The Missense Alteration A5T of the Thyroid Peroxidase Gene is Pathogenic and Associated with Mild Congenital Hypothyroidism

CANGÜL H., DEMİR K., Babayigit H. O., ABACI A., BÖBER E.

JOURNAL OF CLINICAL RESEARCH IN PEDIATRIC ENDOCRINOLOGY, vol.7, no.3, pp.238-241, 2015 (SCI-Expanded) identifier identifier identifier

  • Publication Type: Article / Article
  • Volume: 7 Issue: 3
  • Publication Date: 2015
  • Doi Number: 10.4274/jcrpe.2017
  • Journal Indexes: Science Citation Index Expanded (SCI-EXPANDED), Scopus, TR DİZİN (ULAKBİM)
  • Page Numbers: pp.238-241
  • Keywords: Congenital hypothyroidism, thyroid dyshormonogenesis, thyroid peroxidase, TSHR GENE, MUTATIONS
  • Dokuz Eylül University Affiliated: Yes


Congenital hypothyroidism (CH) occurs with a prevalence of approximately 1:4000 live births. Defects of thyroid hormone synthesis account for 15-20% of these cases. Thyroid peroxidase (TPO) gene is the most common cause for dyshormonogenesis. So far, more than 60 mutations in the TPO gene have been described, resulting in a variable decrease in TPO bioactivity. We present an 8-day-old male with mild CH who was identified to have a G to A transition in the fifth codon of the TPO gene (c.13G>A; p.Ala5Thr). The unaffected family members were heterozygous carriers of the mutation, whereas 400 healthy individuals of the same ethnic background did not have the mutation. Mutation analysis of 11 known causative CH genes and 4 of our own strong candidate genes with next-generation sequencing revealed no mutations in the patient nor in any other family members.
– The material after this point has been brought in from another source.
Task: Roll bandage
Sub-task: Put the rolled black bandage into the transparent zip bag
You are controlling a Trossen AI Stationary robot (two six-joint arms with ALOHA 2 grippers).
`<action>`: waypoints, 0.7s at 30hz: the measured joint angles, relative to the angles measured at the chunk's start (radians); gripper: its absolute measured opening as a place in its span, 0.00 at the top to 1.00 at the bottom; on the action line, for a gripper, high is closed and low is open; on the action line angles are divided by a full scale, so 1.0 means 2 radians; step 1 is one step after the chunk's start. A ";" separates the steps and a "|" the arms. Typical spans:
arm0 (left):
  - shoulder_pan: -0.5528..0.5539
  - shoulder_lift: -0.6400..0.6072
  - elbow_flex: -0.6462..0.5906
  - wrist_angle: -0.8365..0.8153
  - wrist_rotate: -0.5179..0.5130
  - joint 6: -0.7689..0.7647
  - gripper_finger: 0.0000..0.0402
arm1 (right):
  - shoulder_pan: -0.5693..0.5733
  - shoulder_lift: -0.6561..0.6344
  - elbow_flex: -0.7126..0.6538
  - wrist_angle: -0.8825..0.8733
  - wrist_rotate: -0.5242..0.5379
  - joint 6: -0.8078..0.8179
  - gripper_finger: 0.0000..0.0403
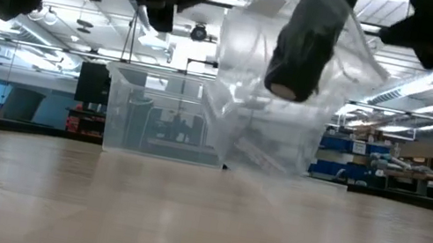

The results of in silico functional analyses indicated partial loss-of-function (LOF) in the resulting enzyme molecule due to mutation. The patient's clinical finding s were consistent with the effect of this partial LOF of the mutation. In conclusion, we strongly believe that A5T alteration in the TPO gene is actually pathogenic and suggest that it should be classified as a mutation.